Department of Anesthesiology, Sree Chitra Tirunal Institute for Medical Sciences and Technology Trivandrum, Kerala-695011, India.
J Neurosurg Anesthesiol. 2009 Oct;21(4):297-301. doi: 10.1097/ANA.0b013e3181ac7a31.
Scalp infiltration with epinephrine-lidocaine solution in patients undergoing neurosurgery may result in transient but significant hypotension. We investigated whether premedication with alpha2-adrenoreceptor agonist clonidine, which also exhibits alpha1-adrenoreceptor mediated vasoconstriction, would prevent or attenuate this fall in mean arterial pressure (MAP).
Sixty-six American Society of Anesthesiologists I and II adult patients, 18 to 50 years, undergoing elective tumor decompression were recruited into this prospective, randomized, double-blind, placebo controlled study, and scheduled to receive either oral pantoprazole 40 mg (placebo group) or oral clonidine 3 microg/kg (clonidine group), 90 minutes before induction of anesthesia. Primary end points studied were heart rate (HR) and MAP in both groups measured just before scalp infiltration (preinfiltration baseline) and then every 30 seconds for 5 minutes after initiation of scalp infiltration with 2.5 microg/mL epinephrine contained in 15 mL of 1% lidocaine solution.
There was no significant change in HR in the 2 groups during the study period compared with baseline values; however, patients in clonidine group had significantly lower HR compared with placebo (*P<0.05). In both groups, MAP fell significantly below baseline 1 minute after start of infiltration.
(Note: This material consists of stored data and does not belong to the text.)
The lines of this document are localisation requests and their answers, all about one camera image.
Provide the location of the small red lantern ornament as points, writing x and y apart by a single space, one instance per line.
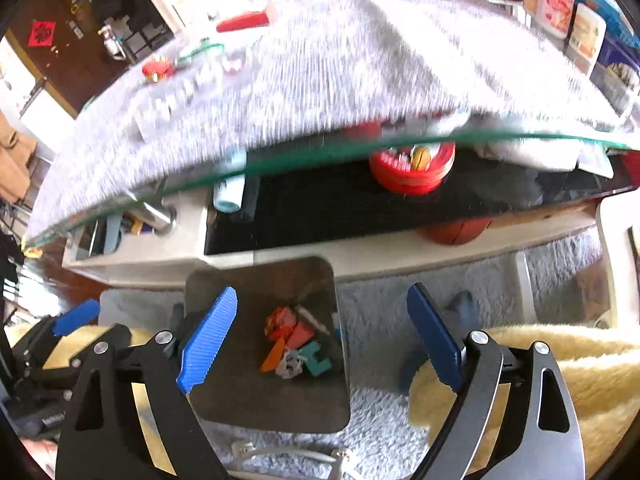
157 70

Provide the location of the red diamond door sign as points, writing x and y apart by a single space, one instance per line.
42 33

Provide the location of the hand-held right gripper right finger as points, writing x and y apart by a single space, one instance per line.
435 335

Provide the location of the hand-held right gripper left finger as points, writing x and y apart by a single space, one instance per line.
207 340

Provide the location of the dark brown door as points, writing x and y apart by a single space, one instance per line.
55 70

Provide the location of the silver foil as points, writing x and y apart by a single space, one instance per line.
290 366

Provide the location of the clear plastic wrap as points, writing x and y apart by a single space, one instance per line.
212 74

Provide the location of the tan coat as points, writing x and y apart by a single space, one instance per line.
15 160

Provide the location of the white spray bottle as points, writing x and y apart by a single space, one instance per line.
112 35

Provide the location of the grey woven table mat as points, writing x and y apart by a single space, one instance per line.
350 70

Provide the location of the white jar yellow label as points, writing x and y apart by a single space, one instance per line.
586 32

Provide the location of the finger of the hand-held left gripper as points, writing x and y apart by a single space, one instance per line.
75 317
120 334

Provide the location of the light blue tube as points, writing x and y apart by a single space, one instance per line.
230 190

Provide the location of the white plastic tube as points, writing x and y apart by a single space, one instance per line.
312 317

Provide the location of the red plastic block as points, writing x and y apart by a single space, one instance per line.
242 21

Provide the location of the red and yellow wrapper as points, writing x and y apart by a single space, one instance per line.
277 322

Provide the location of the orange paper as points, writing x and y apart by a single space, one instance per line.
272 357

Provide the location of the red round tin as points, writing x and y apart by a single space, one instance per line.
400 180

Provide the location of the white bottle pink label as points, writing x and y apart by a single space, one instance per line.
555 5

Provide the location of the dark grey waste bin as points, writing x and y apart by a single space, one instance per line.
235 400

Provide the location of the brown red ball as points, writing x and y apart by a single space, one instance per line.
455 232

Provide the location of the green and white wrapper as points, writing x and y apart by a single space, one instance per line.
200 51

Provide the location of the silver metal cylinder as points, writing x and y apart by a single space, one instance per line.
160 215

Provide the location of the teal plastic block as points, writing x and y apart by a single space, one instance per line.
317 357

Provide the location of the blue snack bag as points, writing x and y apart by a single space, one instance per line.
610 15
It recovered in the clonidine group after 2.5 minutes but not in the placebo group where it continued to remain low even at 5 minutes. MAP in the placebo group was also significantly lower compared with the clonidine group from 2.5 minutes to 5 minutes.
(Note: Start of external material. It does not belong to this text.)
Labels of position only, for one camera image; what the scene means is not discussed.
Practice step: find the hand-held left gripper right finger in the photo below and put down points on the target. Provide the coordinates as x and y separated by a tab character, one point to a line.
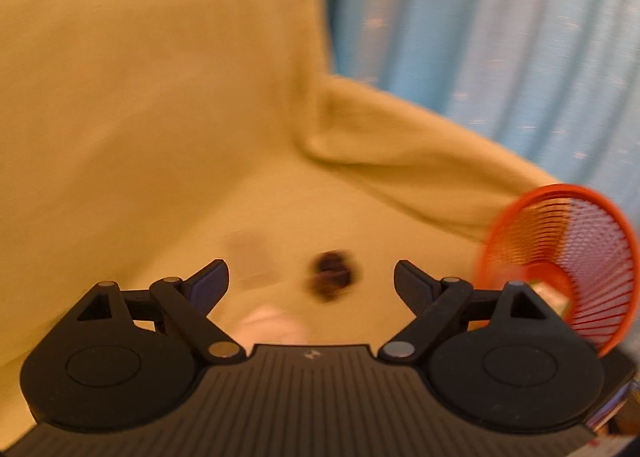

In conclusion, oral clonidine 3 microg/kg administered 90 minutes before induction of anesthesia attenuates the fall in MAP due to scalp infiltration with a dilute concentration of epinephrine-lidocaine solution in patients undergoing craniotomy under isoflurane anesthesia.
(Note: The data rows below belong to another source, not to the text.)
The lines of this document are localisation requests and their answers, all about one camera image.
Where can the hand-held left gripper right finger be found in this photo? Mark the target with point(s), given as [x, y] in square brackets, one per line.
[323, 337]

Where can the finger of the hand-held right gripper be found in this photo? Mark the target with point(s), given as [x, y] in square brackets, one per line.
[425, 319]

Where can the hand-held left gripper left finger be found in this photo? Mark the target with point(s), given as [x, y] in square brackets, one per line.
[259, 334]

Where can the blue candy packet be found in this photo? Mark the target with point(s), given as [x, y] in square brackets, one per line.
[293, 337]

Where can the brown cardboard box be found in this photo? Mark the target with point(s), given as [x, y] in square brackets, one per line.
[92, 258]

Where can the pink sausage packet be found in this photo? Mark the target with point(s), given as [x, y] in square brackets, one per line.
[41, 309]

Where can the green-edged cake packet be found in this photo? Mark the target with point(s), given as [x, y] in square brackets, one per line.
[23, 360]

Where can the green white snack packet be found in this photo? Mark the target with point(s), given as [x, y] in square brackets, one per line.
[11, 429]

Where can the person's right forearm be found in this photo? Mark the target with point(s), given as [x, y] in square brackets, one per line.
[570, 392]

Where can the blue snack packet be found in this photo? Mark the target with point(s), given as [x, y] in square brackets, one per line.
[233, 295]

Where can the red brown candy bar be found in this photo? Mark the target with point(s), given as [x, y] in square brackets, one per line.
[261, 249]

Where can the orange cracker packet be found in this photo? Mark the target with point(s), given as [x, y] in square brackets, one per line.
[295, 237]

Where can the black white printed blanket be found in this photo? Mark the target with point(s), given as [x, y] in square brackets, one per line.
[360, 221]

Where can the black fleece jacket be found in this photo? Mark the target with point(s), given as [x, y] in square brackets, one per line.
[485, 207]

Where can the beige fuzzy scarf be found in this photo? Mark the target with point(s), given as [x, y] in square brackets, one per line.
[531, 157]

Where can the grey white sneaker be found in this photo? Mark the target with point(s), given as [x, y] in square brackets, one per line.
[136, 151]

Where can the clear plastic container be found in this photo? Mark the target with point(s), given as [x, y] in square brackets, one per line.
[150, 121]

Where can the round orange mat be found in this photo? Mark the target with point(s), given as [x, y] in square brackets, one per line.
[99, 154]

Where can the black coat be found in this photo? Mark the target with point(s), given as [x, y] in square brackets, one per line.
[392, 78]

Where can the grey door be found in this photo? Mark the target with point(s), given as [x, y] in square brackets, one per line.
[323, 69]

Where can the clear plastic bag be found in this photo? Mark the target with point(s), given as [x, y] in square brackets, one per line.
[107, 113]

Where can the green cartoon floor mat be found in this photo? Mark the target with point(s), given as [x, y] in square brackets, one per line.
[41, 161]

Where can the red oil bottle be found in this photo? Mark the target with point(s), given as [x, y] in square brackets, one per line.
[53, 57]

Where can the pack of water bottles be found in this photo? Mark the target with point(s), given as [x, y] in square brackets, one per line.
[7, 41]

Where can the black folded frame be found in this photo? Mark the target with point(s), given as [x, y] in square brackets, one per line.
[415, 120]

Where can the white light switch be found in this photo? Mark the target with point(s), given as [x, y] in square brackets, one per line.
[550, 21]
在接受神经外科手术的患者头皮浸润肾上腺素-利多卡因溶液可能导致短暂但显著的低血压。我们研究了预先用 α2-肾上腺素能受体激动剂可乐定预处理是否可以预防或减轻这种平均动脉压 (MAP) 的下降,可乐定也表现出 α1-肾上腺素能受体介导的血管收缩。
66 名美国麻醉医师协会 I 和 II 级成年患者,年龄 18 至 50 岁,择期行肿瘤减压,被纳入这项前瞻性、随机、双盲、安慰剂对照研究,并计划接受口服泮托拉唑 40mg(安慰剂组)或口服可乐定 3μg/kg(可乐定组),在麻醉诱导前 90 分钟。主要研究终点为两组患者在头皮浸润前即刻(浸润前基线)以及头皮浸润开始后每 30 秒测量一次心率(HR)和 MAP,头皮浸润使用 1%利多卡因溶液中的 2.5μg/mL 肾上腺素 15ml。
与基线值相比,两组患者在研究期间的 HR 没有明显变化;然而,可乐定组患者的 HR 明显低于安慰剂组(*P<0.05)。两组患者的 MAP 在浸润开始后 1 分钟均显著低于基线值。在可乐定组,MAP 在 2.5 分钟后恢复,但在安慰剂组,MAP 持续较低,甚至在 5 分钟时仍未恢复。在 2.5 分钟至 5 分钟时,安慰剂组的 MAP 也明显低于可乐定组。
总之,在异氟醚麻醉下行颅骨切开术的患者,麻醉诱导前 90 分钟口服 3μg/kg 可乐定可减轻头皮浸润低浓度肾上腺素-利多卡因溶液引起的 MAP 下降。